Synthetic Division is a simplified way of dividing a polynomial by a binomial of the form \(x - k\). It is quicker and involves fewer steps than the traditional long division method. Instead of dividing each term of the polynomial as with long division, we use only the coefficients of the polynomial. This method is particularly effective when you know one zero of the polynomial.
To use synthetic division, follow these steps:

• Write down the coefficients of the polynomial \(-6, -13, 14, -3\).
• Next, write the zero of the polynomial which, for this example, is \(k = -3\).
• Bring down the leading coefficient (\(-6\) in this case) as it is.
• Multiply this below value by \(k\), and add it to the next coefficient. Continue this process until you have gone through all coefficients.

This method reduces the polynomial while confirming our zero by resulting in a remainder of zero. For our equation, synthetic division yielded \(-6x^2 + 5x - 1\). We then obtained the factors \((x + 3)(-6x^2 + 5x - 1)\) easily.
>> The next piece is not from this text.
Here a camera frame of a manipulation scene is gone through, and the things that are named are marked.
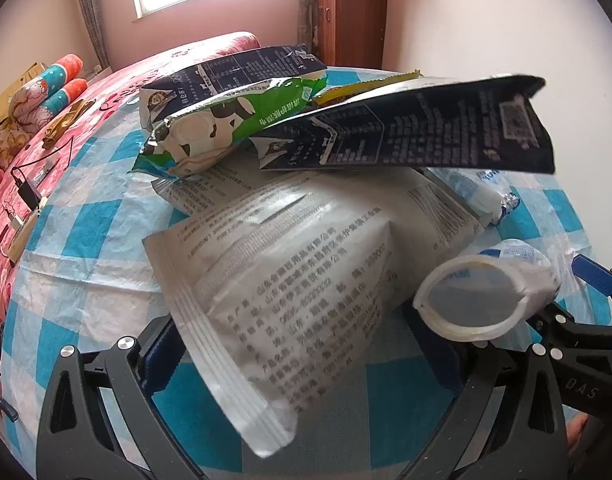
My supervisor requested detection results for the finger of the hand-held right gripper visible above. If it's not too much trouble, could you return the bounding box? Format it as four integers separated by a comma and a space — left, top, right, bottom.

The zero of a polynomial is a value for \(x\) that makes the polynomial equal zero. In other words, if \(P(k) = 0\), then \(k\) is a zero of the polynomial \(P(x)\). Finding this value is crucial because it helps factor the polynomial. By knowing a zero, you can perform techniques like synthetic division to simplify the polynomial.
In our example, we are given that \(-3\) is a zero of \(P(x) = -6x^3 - 13x^2 + 14x - 3\). To verify this, which is step one in factoring a polynomial, substitute \(-3\) for \(x\) in the polynomial. If you perform the calculations correctly, you will find that the expression results in zero. Hence, \(x + 3\) becomes one of the factors of \(P(x)\). This step transforms complex polynomial division into more manageable units and aids in further factoring.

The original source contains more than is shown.